Problem: Your task is to return the span of lines beginning at the one with "Job: point out the yellow sweetener" and ending at the last line of the data, exactly as it stands.
(Beginning of Source data)
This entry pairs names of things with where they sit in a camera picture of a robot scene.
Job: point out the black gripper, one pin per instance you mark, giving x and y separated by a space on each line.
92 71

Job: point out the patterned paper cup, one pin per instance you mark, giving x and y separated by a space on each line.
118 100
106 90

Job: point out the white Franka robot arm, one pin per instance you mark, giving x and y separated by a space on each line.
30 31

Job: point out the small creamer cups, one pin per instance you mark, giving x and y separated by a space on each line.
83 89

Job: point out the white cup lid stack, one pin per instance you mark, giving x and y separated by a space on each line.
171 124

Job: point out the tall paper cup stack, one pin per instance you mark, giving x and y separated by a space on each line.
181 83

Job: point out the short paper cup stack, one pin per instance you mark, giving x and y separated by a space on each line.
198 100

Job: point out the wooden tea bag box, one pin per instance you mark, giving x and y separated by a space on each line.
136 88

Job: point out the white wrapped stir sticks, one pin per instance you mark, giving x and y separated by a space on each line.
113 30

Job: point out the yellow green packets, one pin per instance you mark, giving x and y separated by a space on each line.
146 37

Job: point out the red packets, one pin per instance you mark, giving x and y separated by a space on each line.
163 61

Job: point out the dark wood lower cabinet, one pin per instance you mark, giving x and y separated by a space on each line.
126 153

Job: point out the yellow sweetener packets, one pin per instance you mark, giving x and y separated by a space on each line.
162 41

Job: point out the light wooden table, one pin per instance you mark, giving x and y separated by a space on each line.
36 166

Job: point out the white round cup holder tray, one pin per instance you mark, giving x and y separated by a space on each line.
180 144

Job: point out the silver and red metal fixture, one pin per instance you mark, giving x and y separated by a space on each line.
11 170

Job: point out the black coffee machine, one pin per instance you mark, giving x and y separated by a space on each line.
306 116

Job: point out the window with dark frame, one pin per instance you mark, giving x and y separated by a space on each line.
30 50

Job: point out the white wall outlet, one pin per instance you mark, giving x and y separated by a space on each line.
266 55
(End of Source data)
Task answer:
Job: point out the yellow sweetener packets, one pin per instance you mark, giving x and y separated by a space on each line.
162 41

Job: point out the light wooden table, one pin per instance you mark, giving x and y separated by a space on each line.
36 166

Job: point out the white round cup holder tray, one pin per instance you mark, giving x and y separated by a space on each line.
180 144

Job: point out the silver and red metal fixture, one pin per instance you mark, giving x and y separated by a space on each line.
11 170

Job: point out the black coffee machine, one pin per instance you mark, giving x and y separated by a space on each line.
306 116

Job: point out the window with dark frame, one pin per instance you mark, giving x and y separated by a space on each line.
30 50

Job: point out the white wall outlet, one pin per instance you mark, giving x and y separated by a space on each line.
266 55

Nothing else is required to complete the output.